Depending upon your issue, there are many different avenues to try. For a musculoskeletal complaint, physical therapy can be a great line of defense first if able. We are able to screen for a wide variety of issues. If the issue seems more severe, perhaps an Orthopedic Medical Doctor would be more suited especially if your day to day function is being severely impacted. If your issue appears to be more muscularly based, seeking the help of other practitioners can be helpful such as massage therapy, acupuncture, or cranial sacral therapy. If it appears to be more of a joint restriction, perhaps chiropractic care is a good option.
Musculoskeletal complaints are sometimes straightforward, but sometimes they are not.
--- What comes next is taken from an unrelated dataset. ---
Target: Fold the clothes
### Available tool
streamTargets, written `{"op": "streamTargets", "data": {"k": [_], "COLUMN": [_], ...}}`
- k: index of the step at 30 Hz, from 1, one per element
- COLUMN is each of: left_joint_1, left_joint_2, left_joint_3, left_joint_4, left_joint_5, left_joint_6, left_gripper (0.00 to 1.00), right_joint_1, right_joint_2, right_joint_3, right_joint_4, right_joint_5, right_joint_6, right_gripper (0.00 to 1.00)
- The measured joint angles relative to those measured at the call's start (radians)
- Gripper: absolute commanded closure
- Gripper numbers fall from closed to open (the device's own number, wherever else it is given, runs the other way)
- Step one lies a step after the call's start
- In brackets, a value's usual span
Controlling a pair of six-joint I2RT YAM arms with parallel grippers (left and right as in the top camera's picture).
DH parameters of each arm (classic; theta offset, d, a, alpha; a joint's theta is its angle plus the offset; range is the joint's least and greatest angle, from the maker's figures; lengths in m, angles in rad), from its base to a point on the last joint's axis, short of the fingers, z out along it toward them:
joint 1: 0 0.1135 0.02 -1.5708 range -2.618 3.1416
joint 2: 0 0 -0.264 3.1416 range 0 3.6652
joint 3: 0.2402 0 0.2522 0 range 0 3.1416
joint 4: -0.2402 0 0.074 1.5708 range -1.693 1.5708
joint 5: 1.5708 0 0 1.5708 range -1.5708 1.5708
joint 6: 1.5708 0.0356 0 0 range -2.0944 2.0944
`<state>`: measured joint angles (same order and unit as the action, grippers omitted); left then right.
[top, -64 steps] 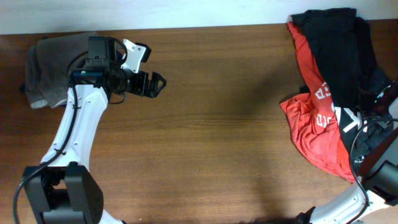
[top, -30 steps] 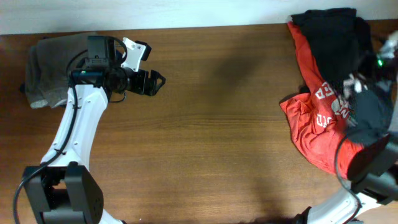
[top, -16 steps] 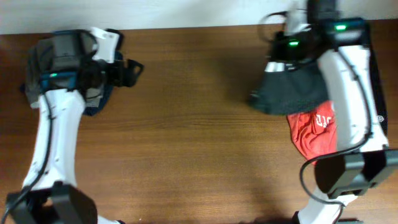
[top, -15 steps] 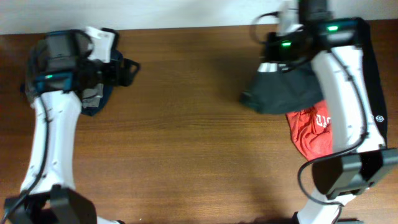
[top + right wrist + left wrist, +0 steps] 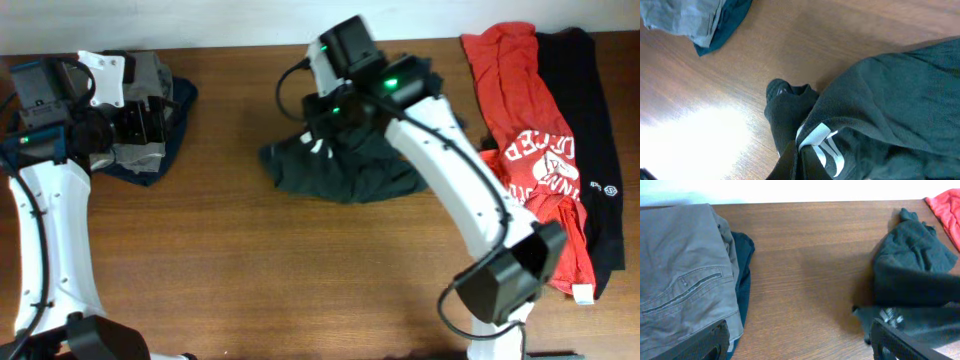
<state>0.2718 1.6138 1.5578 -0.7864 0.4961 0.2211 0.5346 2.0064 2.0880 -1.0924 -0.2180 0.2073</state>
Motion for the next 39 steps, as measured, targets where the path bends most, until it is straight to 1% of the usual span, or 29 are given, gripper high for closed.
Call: {"op": "streamTargets", "data": {"k": [9,10,13,16,17,18,19,23,25,26,32,34,36,37,38,39], "left_joint_1": [0.0,0.0,0.0,0.0,0.0,0.0,0.0,0.0,0.0,0.0,-0.018,-0.037,-0.058,-0.071,-0.079,-0.092], "left_joint_2": [0.0,0.0,0.0,0.0,0.0,0.0,0.0,0.0,0.0,0.0,0.0,0.006,0.02,0.034,0.05,0.069], "left_joint_3": [0.0,0.0,0.0,0.0,0.0,0.0,0.0,0.0,0.0,0.0,0.0,0.0,0.0,0.0,0.0,0.0], "left_joint_4": [0.0,0.0,0.0,0.0,0.0,0.0,0.0,0.0,0.0,0.0,0.0,0.0,0.0,0.001,0.0,0.001], "left_joint_5": [-0.025,-0.026,-0.029,-0.037,-0.04,-0.04,-0.042,-0.044,-0.044,-0.044,-0.047,-0.048,-0.048,-0.048,-0.049,-0.049], "left_joint_6": [0.0,0.0,0.0,0.0,0.0,0.0,0.0,0.0,0.0,0.0,0.0,0.0,0.0,0.0,0.0,0.0], "left_gripper": [0.11,0.11,0.11,0.11,0.11,0.11,0.11,0.11,0.11,0.11,0.11,0.11,0.11,0.11,0.15,0.16], "right_joint_1": [0.138,0.154,0.193,0.22,0.228,0.231,0.231,0.182,0.111,0.086,-0.267,-0.361,-0.425,-0.455,-0.477,-0.496], "right_joint_2": [0.069,0.073,0.076,0.076,0.076,0.076,0.076,0.075,0.072,0.072,0.072,0.079,0.093,0.106,0.121,0.138], "right_joint_3": [0.0,0.0,0.0,0.0,0.0,0.0,0.001,0.013,0.019,0.021,0.023,0.023,0.025,0.026,0.026,0.026], "right_joint_4": [0.026,0.027,0.028,0.032,0.03,0.027,0.021,-0.023,-0.043,-0.046,-0.063,-0.063,-0.062,-0.059,-0.055,-0.051], "right_joint_5": [0.004,0.004,0.003,0.002,0.0,-0.002,-0.002,0.001,0.011,0.015,0.053,0.062,0.063,0.064,0.063,0.063], "right_joint_6": [0.003,0.003,0.0,-0.003,0.002,-0.003,-0.002,-0.006,-0.005,-0.005,0.0,-0.001,0.001,0.002,0.0,0.0], "right_gripper": [0.96,0.94,0.62,0.4,0.27,0.11,0.03,0.0,0.0,0.03,0.15,0.22,0.31,0.33,0.35,0.36]}}
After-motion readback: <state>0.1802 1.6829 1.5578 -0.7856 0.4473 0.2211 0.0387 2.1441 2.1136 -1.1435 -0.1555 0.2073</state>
Your body could be producing a protective pattern that needs further assessment to rule out a central nervous system tension pattern, visceral protective patterning or joint/muscle dysfunction. No matter what the origin of your issue is basic health and wellness practices tend to come in to play as well. Prioritizing sleep, hydration, and nutrition are non-negotiables. If you are not able to rest, hydrate, and nourish your body well. It will not function well. This includes your ability to void and defecate regularly and efficiently. If you are having problems with these, then seek help for these issues first!
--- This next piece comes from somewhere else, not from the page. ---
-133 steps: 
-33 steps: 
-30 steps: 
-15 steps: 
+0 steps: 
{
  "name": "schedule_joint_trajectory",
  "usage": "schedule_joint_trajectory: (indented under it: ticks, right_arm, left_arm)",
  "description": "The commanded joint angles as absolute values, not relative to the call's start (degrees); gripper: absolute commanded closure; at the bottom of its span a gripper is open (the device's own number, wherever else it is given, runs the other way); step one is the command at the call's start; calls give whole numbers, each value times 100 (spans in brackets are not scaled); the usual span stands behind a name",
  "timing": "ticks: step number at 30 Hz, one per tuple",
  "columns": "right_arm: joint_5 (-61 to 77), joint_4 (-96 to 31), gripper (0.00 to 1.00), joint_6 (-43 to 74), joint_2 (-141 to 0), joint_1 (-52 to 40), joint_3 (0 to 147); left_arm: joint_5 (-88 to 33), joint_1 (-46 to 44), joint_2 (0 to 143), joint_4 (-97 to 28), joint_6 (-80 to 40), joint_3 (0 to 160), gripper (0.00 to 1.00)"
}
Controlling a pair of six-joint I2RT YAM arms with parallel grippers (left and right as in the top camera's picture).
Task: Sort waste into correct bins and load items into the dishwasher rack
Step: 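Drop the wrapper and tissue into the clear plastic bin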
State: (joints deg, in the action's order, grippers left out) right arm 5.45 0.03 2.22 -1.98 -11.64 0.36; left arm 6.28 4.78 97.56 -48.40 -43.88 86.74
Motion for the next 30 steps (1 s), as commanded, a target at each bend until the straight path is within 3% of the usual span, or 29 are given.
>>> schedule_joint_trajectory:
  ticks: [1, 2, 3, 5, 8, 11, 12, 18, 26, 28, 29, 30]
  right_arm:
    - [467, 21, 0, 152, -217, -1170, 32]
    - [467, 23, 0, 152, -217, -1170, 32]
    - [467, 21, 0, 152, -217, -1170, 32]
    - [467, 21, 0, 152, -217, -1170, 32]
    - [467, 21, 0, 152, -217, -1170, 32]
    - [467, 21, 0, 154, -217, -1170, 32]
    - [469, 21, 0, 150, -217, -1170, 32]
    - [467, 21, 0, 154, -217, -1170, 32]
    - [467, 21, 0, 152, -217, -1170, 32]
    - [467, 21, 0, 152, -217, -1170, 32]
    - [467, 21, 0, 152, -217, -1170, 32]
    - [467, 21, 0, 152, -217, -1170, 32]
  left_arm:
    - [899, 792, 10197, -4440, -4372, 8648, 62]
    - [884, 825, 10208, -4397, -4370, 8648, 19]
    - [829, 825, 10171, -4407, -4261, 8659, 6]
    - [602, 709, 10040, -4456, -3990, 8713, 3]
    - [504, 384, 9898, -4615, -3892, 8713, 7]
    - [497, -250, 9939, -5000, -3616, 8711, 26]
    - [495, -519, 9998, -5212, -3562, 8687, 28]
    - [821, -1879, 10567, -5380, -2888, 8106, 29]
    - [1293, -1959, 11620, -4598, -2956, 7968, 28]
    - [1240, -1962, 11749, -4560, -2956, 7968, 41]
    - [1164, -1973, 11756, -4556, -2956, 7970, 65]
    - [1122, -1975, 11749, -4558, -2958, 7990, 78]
Exercising with Pain: I firmly believe that you can exercise around injury. If you are struggling to find activities or exercises that do not cause more pain, then seek the help of a physical therapist or knowledgeable trainer. Many exercises can be modified to an individual. Not every exercise is made for everyBODY. That is correct! If there is an activity or exercise that irritates the pain for more than 2 days, then it should be changed. This is a sign that it is potentially inflaming or irritating the current issue. I usually recommend not letting discomfort get above a 3/10 with exercise and it should never be sharp or shooting. Muscle soreness is an okay discomfort to experience with exercise! That is the difference between good pain vs. bad pain.
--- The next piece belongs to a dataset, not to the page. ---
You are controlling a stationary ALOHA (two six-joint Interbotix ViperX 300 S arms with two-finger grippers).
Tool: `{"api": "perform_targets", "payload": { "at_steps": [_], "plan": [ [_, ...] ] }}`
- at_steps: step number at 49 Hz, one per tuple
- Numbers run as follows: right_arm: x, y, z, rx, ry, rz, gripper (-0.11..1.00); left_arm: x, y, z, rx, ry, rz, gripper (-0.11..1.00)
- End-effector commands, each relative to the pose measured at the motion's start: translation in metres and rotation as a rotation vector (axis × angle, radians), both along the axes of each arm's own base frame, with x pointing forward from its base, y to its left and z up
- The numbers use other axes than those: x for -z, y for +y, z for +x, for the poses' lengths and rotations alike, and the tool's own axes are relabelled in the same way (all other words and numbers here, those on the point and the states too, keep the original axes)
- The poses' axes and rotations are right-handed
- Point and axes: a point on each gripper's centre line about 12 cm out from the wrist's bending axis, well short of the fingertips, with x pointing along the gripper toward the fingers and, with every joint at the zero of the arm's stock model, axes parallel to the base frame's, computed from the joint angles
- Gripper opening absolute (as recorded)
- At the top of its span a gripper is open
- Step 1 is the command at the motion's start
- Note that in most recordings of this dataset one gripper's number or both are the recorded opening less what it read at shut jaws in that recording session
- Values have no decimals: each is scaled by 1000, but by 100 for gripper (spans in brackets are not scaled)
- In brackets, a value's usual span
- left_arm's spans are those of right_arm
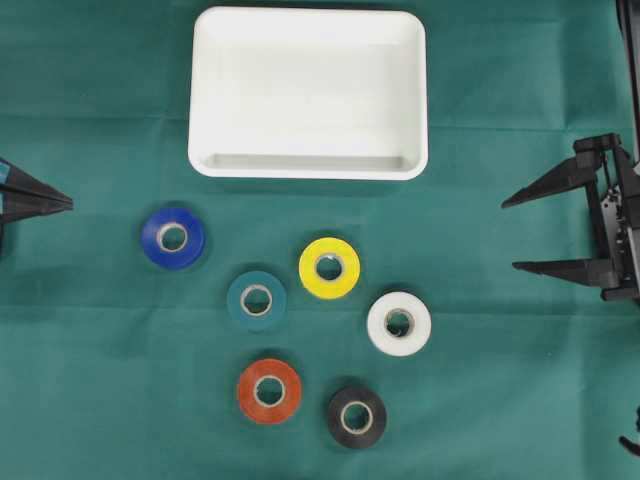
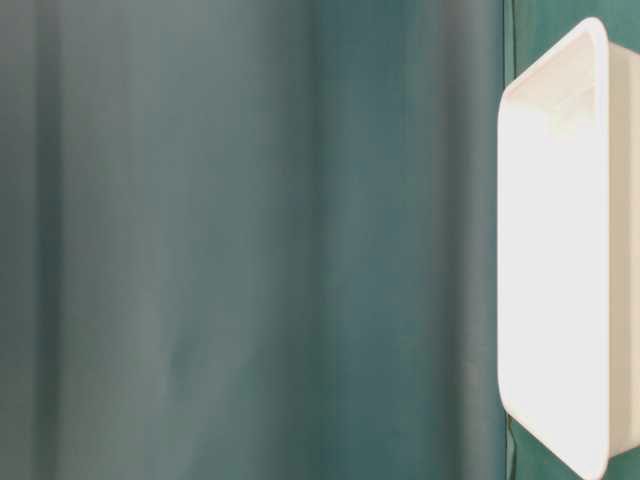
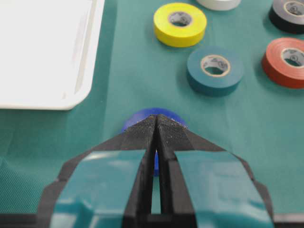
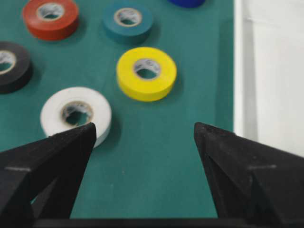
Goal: Put the tape into the white case with the right arm.
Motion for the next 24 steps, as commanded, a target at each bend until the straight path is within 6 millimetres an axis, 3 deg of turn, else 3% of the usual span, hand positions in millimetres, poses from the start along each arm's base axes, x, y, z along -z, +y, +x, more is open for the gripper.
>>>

My hope is that this information empowers you to listen to your body a little bit better than you have in the past and know that it is the smartest thing in the room!
DPT, Dr. D. B. (2023, October 10). Screening for red flags by an orthopedic manual physical therapist. NMPT. https://www.napervillemanualphysicaltherapy.com/single-post/2017/03/15/medical-screening-for-red-flags-by-a-physical-therapist
Moseley, G. L., & Butler, D. S. (2018). The explain pain handbook: Protectometer. Noigroup Publications.